## WHAT YOU HAVE TO DO
Extract all lines that hold "picture" from the records below.

········

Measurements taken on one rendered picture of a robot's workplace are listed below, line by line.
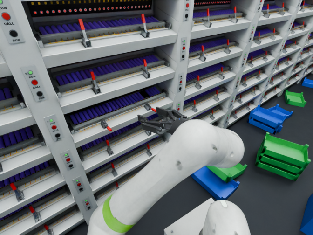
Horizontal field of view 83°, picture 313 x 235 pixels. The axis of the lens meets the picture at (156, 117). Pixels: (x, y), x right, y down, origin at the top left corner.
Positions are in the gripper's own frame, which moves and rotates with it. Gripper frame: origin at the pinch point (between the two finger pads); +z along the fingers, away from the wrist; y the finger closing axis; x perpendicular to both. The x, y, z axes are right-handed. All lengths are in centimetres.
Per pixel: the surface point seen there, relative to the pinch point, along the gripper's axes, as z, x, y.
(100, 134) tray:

········

## RESPONSE TO THIS EXERCISE
Measurements taken on one rendered picture of a robot's workplace are listed below, line by line.
Horizontal field of view 83°, picture 313 x 235 pixels. The axis of the lens meets the picture at (156, 117). Pixels: (x, y), x right, y down, origin at the top left corner.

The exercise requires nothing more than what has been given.